··· Supplied material
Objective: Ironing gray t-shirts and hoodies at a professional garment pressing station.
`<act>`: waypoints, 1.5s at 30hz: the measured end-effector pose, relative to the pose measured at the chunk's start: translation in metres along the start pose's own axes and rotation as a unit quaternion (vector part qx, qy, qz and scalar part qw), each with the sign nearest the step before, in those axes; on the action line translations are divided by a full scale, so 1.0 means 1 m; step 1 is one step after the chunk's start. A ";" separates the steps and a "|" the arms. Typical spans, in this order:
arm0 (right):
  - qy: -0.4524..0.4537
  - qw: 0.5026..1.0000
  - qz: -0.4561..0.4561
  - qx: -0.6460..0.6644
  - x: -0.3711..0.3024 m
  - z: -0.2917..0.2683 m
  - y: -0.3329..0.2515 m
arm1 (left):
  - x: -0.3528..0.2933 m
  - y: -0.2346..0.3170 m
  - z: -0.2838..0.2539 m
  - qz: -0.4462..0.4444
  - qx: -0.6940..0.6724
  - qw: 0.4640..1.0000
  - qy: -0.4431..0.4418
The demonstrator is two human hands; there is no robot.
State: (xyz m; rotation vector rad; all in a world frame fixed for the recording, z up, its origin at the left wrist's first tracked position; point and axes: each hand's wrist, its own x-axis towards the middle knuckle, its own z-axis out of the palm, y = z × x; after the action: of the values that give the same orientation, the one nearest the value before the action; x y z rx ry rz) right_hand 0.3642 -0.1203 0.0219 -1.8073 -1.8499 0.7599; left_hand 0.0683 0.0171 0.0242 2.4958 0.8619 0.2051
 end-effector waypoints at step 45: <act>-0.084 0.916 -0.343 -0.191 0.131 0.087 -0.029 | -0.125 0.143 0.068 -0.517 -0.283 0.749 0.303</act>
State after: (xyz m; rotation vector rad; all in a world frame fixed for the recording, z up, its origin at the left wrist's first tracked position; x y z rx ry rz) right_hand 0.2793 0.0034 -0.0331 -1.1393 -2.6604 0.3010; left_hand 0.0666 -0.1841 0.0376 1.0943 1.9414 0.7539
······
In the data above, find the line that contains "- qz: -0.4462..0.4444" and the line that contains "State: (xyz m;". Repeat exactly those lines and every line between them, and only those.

» **Task answer**:
  - qz: -0.4462..0.4444
  - qx: -0.6940..0.6724
  - qw: 0.4640..1.0000
  - qy: -0.4431..0.4418
The demonstrator is two human hands; there is no robot.
State: (xyz m; rotation vector rad; all in a world frame fixed for the recording, z up, its origin at the left wrist's first tracked position; point and axes: each hand's wrist, its own x-axis towards the middle knuckle, its own z-axis out of the palm, y = z × x; after the action: of the values that give the same orientation, the one nearest the value before the action; x y z rx ry rz) right_hand 0.3642 -0.1203 0.0219 -1.8073 -1.8499 0.7599; left_hand 0.0683 0.0171 0.0242 2.4958 0.8619 0.2051

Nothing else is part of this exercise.